__Given data__.
━━━━━━
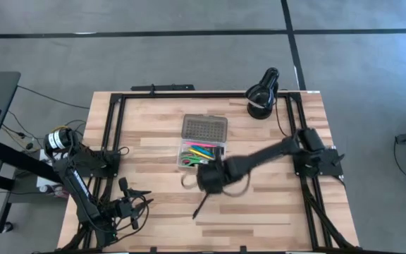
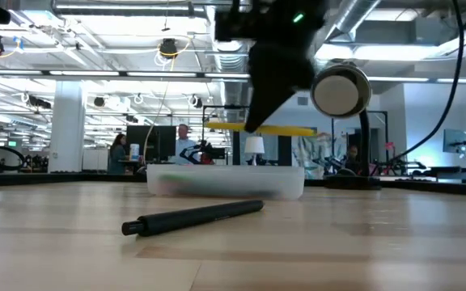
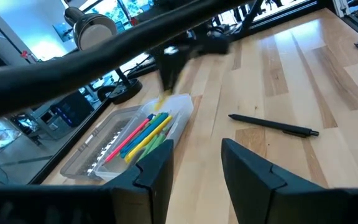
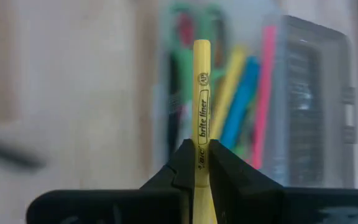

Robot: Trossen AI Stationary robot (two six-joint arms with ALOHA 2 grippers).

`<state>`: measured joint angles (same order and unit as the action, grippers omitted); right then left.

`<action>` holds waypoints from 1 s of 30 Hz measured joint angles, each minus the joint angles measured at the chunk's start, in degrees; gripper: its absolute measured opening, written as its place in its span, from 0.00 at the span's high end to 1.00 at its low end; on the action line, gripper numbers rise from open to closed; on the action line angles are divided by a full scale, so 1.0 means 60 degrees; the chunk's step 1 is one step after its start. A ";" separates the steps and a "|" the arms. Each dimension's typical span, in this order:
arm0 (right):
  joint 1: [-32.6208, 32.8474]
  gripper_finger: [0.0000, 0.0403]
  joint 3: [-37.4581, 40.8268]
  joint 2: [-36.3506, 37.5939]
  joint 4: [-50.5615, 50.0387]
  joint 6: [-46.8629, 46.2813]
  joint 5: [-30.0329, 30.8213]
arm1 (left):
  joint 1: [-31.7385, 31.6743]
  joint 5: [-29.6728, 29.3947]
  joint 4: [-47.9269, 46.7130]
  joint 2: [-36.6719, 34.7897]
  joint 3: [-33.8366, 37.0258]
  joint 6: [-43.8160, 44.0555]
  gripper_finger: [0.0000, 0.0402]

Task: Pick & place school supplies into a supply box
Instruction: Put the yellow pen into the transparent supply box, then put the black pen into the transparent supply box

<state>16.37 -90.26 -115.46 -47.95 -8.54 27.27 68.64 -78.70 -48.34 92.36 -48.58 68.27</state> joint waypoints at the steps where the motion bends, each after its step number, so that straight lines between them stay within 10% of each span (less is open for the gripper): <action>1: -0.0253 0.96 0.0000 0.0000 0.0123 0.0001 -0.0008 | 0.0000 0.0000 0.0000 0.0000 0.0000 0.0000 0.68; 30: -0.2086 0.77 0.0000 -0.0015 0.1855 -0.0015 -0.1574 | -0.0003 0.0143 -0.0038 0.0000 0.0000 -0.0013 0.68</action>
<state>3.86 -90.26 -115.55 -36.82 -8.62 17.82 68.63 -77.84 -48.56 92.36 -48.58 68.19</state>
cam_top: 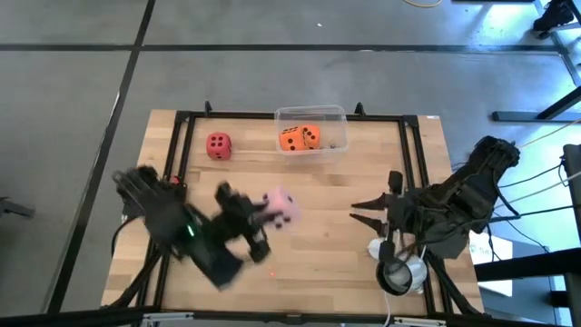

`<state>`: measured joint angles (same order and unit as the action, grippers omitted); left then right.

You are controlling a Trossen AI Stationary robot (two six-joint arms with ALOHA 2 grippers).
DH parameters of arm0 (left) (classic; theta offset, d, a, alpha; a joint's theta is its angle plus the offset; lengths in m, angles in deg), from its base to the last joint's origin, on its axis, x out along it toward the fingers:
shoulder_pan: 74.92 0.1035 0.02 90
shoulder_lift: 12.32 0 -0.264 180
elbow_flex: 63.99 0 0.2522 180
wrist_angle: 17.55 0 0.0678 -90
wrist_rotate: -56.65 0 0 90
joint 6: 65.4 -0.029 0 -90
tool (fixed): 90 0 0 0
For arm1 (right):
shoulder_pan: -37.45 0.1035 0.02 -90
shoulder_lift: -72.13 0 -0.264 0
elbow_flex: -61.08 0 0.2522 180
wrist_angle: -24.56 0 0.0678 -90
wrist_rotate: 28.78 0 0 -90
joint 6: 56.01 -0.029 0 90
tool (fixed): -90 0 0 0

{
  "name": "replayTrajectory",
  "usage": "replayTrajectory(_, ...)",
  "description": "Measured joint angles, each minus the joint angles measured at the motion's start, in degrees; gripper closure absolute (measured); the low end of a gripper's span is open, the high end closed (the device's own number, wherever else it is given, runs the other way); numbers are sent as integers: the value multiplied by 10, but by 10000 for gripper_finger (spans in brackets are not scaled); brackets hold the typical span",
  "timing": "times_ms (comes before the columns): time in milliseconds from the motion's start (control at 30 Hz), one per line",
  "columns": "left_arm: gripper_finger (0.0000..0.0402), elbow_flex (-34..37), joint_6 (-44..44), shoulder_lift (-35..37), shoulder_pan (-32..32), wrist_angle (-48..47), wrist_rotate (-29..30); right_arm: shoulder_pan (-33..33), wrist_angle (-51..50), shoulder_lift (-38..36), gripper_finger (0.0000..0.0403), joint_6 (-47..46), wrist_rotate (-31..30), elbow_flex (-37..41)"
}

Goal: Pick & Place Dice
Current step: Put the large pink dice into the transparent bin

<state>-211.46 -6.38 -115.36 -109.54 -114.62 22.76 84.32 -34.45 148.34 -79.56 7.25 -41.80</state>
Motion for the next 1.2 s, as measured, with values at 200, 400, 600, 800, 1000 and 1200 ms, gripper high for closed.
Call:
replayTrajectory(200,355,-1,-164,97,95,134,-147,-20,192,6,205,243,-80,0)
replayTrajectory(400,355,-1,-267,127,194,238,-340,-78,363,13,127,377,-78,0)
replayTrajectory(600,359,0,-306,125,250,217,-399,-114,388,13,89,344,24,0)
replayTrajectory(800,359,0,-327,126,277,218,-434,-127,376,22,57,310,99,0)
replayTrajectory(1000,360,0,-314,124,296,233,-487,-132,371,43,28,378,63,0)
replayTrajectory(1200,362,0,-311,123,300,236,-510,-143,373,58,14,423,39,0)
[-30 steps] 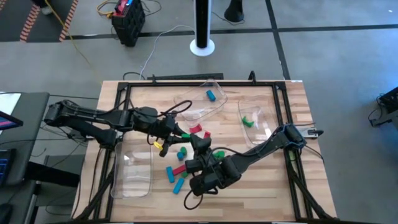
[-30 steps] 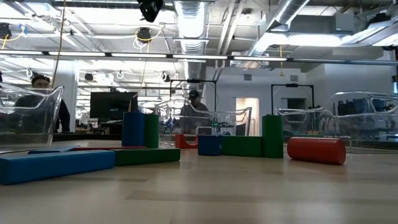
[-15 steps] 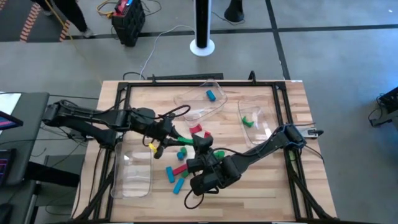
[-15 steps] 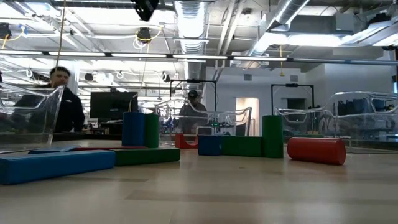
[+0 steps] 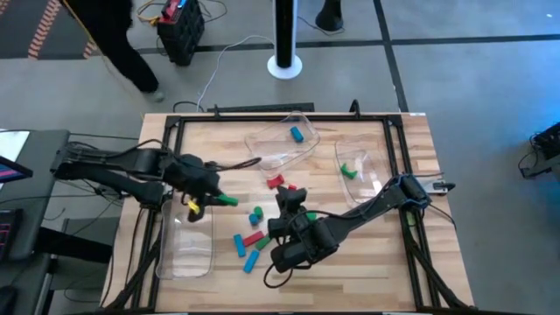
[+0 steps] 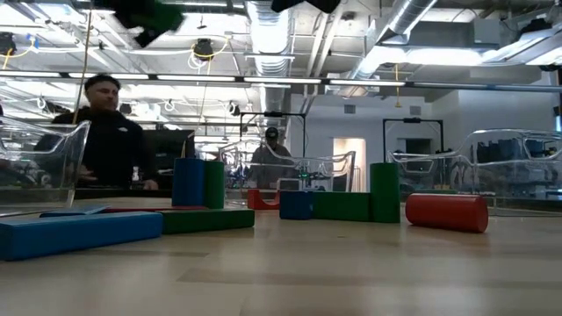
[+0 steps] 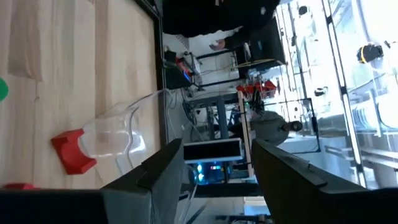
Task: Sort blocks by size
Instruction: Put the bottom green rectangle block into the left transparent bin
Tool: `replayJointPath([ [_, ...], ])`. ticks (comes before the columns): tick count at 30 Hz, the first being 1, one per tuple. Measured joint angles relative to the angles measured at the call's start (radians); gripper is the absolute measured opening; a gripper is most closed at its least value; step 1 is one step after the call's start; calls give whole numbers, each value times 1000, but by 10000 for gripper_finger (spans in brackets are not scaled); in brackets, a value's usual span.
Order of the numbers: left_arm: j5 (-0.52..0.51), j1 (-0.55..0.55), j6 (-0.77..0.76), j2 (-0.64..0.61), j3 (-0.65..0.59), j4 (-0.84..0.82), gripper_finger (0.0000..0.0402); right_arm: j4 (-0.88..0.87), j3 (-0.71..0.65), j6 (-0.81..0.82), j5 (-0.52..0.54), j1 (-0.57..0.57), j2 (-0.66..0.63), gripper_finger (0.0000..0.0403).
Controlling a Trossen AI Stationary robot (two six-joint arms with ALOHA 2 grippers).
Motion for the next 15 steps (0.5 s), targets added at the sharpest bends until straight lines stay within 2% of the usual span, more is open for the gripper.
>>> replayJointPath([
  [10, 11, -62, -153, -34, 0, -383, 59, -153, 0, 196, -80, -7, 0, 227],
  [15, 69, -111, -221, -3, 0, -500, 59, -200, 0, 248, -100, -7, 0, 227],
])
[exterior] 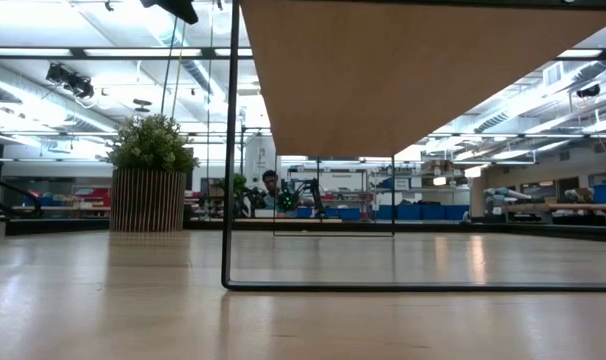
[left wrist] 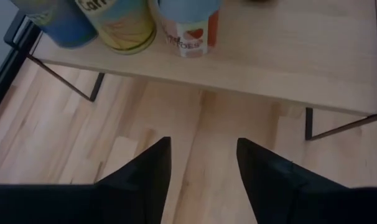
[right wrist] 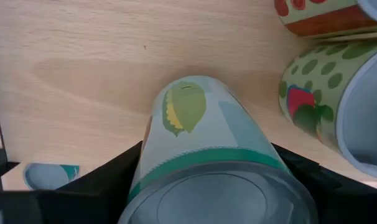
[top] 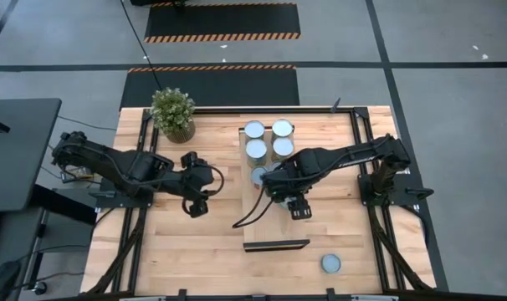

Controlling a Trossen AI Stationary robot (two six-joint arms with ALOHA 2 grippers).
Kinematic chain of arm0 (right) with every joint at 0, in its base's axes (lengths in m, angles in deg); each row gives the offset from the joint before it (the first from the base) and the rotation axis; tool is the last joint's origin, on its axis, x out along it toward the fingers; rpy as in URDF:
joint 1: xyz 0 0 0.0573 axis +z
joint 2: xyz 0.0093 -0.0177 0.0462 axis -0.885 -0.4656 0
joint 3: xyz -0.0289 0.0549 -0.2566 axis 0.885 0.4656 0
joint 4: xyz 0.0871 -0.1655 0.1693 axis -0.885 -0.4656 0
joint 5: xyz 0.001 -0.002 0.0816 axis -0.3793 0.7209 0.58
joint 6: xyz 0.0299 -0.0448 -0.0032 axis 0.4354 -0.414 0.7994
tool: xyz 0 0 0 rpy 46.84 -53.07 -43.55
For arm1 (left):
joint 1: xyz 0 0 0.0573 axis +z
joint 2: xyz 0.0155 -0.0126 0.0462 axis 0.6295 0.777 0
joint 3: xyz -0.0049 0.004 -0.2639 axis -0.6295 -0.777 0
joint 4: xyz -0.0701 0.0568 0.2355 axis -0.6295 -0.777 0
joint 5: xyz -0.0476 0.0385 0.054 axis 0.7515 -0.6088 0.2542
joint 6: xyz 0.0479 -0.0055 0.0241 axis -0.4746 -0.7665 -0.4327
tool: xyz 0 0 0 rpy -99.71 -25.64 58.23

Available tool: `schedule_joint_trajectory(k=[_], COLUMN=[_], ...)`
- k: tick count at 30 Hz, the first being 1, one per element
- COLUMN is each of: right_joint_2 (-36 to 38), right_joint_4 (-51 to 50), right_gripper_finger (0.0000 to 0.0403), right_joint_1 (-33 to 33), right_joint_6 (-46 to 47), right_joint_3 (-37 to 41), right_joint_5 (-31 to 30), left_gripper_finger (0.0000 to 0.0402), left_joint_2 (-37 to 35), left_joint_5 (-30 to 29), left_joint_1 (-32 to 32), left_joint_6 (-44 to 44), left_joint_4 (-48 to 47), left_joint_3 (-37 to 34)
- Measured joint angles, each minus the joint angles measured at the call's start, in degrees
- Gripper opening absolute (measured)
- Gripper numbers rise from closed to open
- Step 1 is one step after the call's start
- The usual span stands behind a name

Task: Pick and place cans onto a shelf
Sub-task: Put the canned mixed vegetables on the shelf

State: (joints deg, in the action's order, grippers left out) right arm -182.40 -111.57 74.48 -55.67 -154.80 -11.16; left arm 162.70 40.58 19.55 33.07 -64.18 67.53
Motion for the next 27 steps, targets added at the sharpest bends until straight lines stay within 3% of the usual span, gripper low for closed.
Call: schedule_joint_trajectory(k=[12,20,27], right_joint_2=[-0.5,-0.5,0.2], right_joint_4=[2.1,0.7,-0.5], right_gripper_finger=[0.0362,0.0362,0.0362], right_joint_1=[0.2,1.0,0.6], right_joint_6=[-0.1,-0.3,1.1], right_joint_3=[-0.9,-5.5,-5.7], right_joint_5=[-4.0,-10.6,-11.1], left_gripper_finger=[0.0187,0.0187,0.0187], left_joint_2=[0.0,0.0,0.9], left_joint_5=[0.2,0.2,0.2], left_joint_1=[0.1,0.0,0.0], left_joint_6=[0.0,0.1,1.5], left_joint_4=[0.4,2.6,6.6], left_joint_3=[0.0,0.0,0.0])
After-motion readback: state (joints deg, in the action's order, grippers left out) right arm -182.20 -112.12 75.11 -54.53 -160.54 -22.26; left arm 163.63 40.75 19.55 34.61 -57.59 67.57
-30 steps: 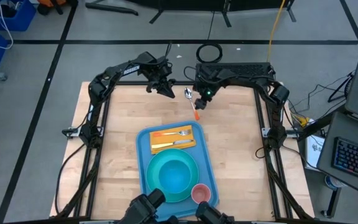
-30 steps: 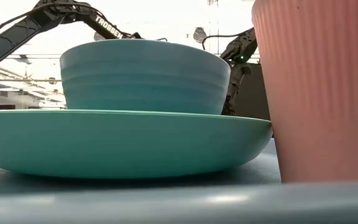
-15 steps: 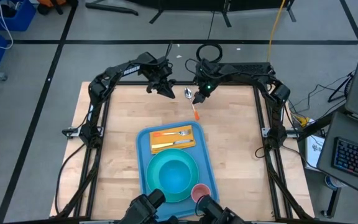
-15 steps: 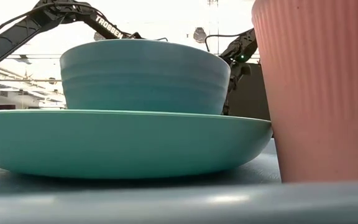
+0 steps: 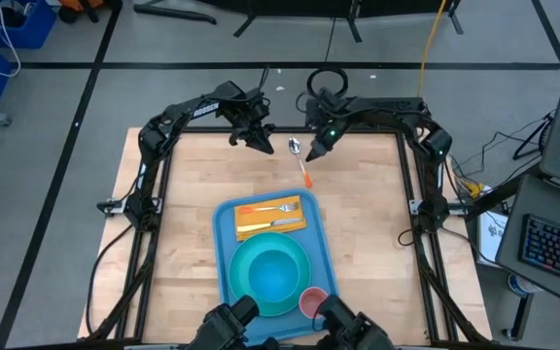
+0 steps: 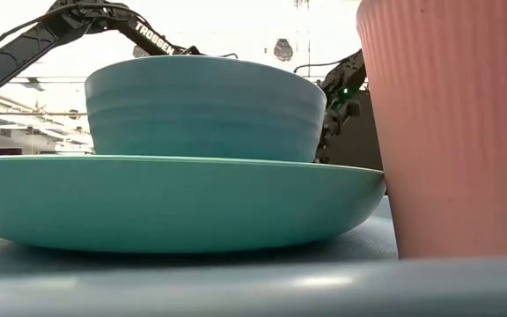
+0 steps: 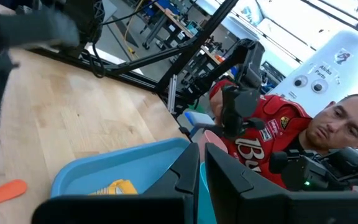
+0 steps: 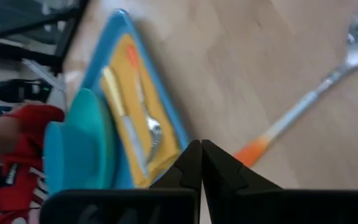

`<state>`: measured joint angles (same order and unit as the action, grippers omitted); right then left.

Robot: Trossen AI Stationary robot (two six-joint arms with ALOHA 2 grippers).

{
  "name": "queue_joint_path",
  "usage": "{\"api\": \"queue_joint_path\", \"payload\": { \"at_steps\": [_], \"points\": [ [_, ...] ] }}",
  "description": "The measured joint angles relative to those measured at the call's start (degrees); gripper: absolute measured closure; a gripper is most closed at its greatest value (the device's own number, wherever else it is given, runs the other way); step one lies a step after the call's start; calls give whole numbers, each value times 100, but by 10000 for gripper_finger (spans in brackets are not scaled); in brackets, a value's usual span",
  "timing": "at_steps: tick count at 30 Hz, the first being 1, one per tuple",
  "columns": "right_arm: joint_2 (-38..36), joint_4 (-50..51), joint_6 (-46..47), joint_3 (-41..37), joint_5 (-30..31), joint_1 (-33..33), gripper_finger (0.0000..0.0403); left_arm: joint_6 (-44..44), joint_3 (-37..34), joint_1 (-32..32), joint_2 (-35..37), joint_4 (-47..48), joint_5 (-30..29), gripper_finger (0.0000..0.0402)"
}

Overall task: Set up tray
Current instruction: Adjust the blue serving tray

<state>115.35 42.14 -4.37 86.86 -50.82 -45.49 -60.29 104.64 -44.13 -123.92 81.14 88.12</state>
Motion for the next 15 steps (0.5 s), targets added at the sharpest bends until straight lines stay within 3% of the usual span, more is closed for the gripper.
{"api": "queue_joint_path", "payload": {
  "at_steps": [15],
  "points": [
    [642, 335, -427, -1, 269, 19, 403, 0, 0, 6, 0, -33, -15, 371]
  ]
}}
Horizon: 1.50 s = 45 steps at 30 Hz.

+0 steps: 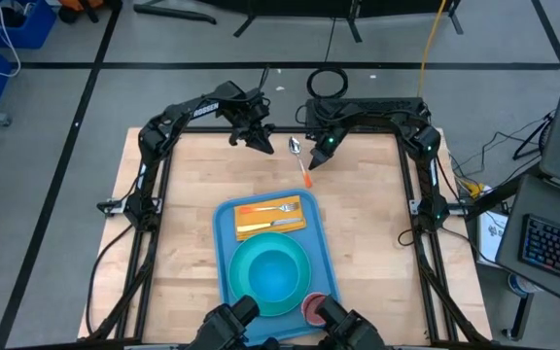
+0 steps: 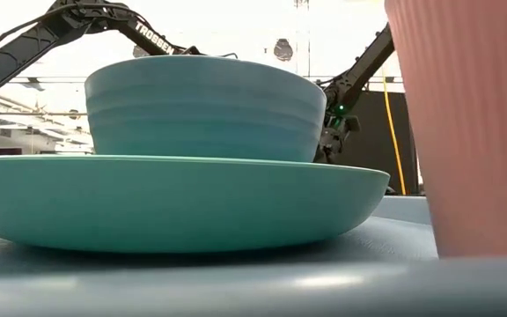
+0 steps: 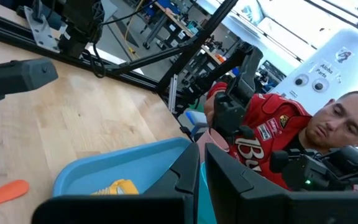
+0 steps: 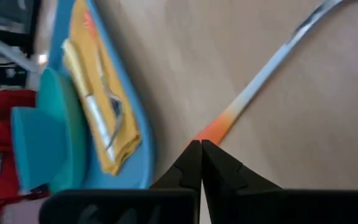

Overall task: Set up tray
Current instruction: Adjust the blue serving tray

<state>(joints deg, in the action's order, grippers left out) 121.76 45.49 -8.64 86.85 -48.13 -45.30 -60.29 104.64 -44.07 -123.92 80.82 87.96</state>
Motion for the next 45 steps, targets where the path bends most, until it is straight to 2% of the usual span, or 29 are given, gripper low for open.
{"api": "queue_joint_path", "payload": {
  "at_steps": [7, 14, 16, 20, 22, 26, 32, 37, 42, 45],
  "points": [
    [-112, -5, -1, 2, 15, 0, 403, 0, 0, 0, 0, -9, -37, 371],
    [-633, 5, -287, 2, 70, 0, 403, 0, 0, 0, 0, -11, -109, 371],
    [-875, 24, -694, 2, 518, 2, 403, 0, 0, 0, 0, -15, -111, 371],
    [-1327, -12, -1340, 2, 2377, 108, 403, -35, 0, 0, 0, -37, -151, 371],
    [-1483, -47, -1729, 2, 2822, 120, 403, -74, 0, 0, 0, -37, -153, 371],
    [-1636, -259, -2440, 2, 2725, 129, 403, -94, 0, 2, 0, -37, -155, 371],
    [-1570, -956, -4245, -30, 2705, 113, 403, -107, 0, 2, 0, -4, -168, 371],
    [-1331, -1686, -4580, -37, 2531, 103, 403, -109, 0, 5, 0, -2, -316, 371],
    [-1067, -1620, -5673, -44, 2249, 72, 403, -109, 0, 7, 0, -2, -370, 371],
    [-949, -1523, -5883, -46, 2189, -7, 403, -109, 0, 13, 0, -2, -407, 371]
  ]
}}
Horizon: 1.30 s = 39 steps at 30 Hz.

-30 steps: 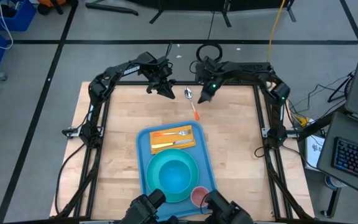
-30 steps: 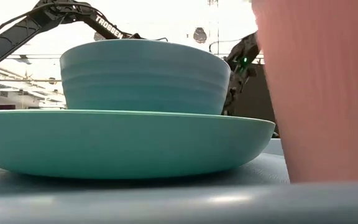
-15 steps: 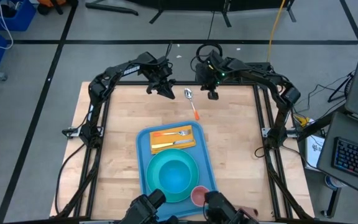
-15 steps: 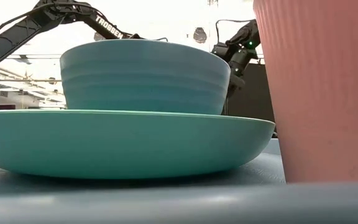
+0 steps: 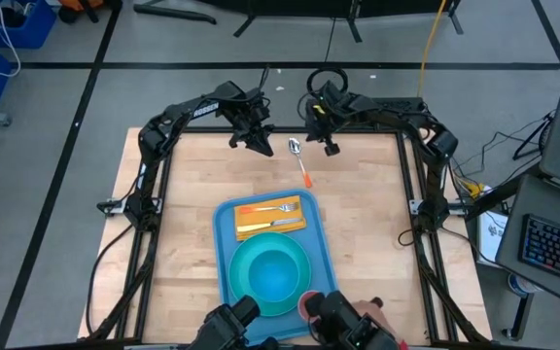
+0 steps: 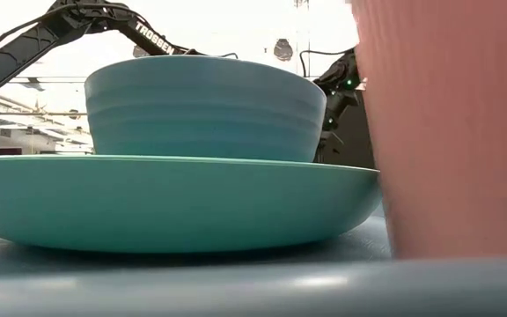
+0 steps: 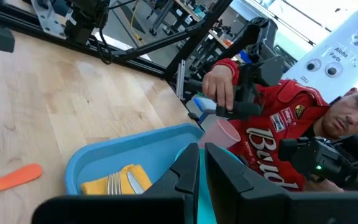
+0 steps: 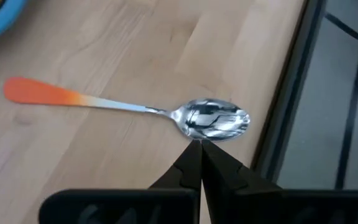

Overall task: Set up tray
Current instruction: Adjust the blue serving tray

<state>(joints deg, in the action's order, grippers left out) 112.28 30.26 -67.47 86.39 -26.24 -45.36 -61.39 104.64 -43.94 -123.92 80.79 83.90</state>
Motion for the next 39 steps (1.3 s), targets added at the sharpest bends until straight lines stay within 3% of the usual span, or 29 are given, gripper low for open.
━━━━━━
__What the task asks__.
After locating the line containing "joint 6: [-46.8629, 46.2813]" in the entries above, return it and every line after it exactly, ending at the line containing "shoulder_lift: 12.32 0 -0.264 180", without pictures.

__Task output__.
  joint 6: [-46.8629, 46.2813]
  joint 5: [-30.0329, 30.8213]
arm1 (left):
  joint 1: [-31.7385, 31.6743]
  joint 5: [-29.6728, 29.3947]
  joint 4: [-47.9269, 46.7130]
  joint 2: [-36.6719, 34.7897]
  joint 3: [-33.8366, 37.0258]
  joint 6: [-43.8160, 44.0555]
  gripper_finger: [0.0000, 0.0402]

Task: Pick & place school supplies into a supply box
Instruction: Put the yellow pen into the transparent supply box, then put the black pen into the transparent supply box

<state>16.37 -90.26 -115.46 -47.95 -8.54 27.27 68.64 -78.70 -48.34 92.36 -48.58 68.27</state> joint waypoints at the steps where the motion bends, each after its step number, so that straight lines between them stay within 10% of each span (less is open for the gripper): <action>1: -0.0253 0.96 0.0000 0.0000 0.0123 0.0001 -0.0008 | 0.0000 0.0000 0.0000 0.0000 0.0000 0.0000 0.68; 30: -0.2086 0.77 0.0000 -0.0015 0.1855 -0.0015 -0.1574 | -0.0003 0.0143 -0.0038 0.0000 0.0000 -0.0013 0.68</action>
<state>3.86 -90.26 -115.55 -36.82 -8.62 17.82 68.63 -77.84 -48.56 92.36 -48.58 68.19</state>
cam_top: 

`<state>`: measured joint angles (same order and unit as the action, grippers omitted); left then right.

You are controlling a Trossen AI Stationary robot (two six-joint arms with ALOHA 2 grippers).
DH parameters of arm0 (left) (classic; theta offset, d, a, alpha; a joint's theta is its angle plus the offset; lengths in m, angles in deg), from its base to the last joint's origin, on its axis, x out along it toward the fingers:
shoulder_pan: 74.92 0.1035 0.02 90
shoulder_lift: 12.32 0 -0.264 180

Here the exercise is finished.